Home » The fourth wave of COVID19 cases is here; Pandemic of non-vaccinated

The fourth wave of COVID19 cases is here; Pandemic of non-vaccinated

by RTD Journal
Omicron Odisha

Here’s a glimpse of fourth wave, know what’s happening in the United States.

The recurrence of COVID-19 cases two weeks ago suggests that the United States has entered the fourth wave of the pandemic.

No one knows what the next month or two will bring, but the United Kingdom’s example shows that infection rates can rise dramatically, and hospitalization and mortality remain low.

Instead of the virus that affects all communities, it is expected to target those who are not vaccinated, including children, and if the numbers are high enough, and the most vulnerable of those infected – the elderly and immunocompromised

“With so many people already having antibodies, there is little chance that we will return to the big waves across the country we saw back in January,” said Dr. David Dowdy, an infectious disease epidemiologist with the Hopkins Bloomberg School of Public Health said in a Wednesday webinar with media.
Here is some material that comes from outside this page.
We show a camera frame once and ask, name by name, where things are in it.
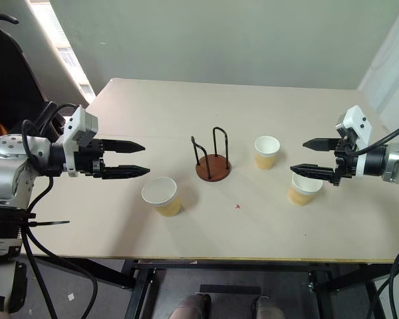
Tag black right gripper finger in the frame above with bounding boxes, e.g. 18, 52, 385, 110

But large outbreaks are likely to occur, especially in areas with low vaccination rates.

“We will be living in two pandemic areas, the vaccinated and the non-vaccinated,” said Dr. Luis Ostrosky, chief of infectious diseases at UTHealth and an infectious disease specialist at Memorial Hermann-Texas Medical Center in Houston.

Three vaccines approved for use in the United States, from Moderna, Pfizer-BioNTech and Johnson & Johnson, have all been shown to be very effective in fighting various viruses, including Delta, which now causes many U.S. cases.

More than 99% of those currently in hospital with COVID-19 are vaccinated. Ostrosky said almost all of his patients were not vaccinated and all regretted not getting the shots.

COVID-19 may not be as lethal in this new wave, as older people are more likely to be vaccinated and younger people are less likely to die from infection, says Ravina Kullar, an infectious disease specialist and epidemiologist and adjunct faculty member at UCLA Medical Center.

What can be done?

Reversing the spread of disease, which is necessary, “means injecting a sense of urgency into this figure,” Ostrosky said, recommending that people be vaccinated and continue to wear masks in homes and also when they are in public place.

“If we do not take action now, we will be in the same situation as we were last year with the closure, disruption and death toll,” he said. “It’s very disappointing.”

Ostrosky said he thinks there are two types of people who refuse to vaccinate: those who are left with false information and those who need further reassurance that they will not be harmed by the shot.

Unfortunately, he said, people who are too lazy to be vaccinated are also the ones who are too lazy to wear a mask.

Kullar said she wished the Centers for Disease Control and Prevention had to wait a long time before saying that masks were not needed for complete immunization. Instead of giving a reason for the vaccine, the CDC’s move simply encouraged everyone, including those who are not vaccinated, to take off their masks, she said. “It’s very confusing for the community.”

He thinks people should continue to wear masks in homes in public places until at least 70% of those in their area or region are vaccinated.

Outside it is always safe, he said, especially when people are away from each other.

One thing that will always be very important in the fight against COVID-19, Ostrosky says, is that people should be vaccinated.

“We can do this,” he said. “There is no time to waste.”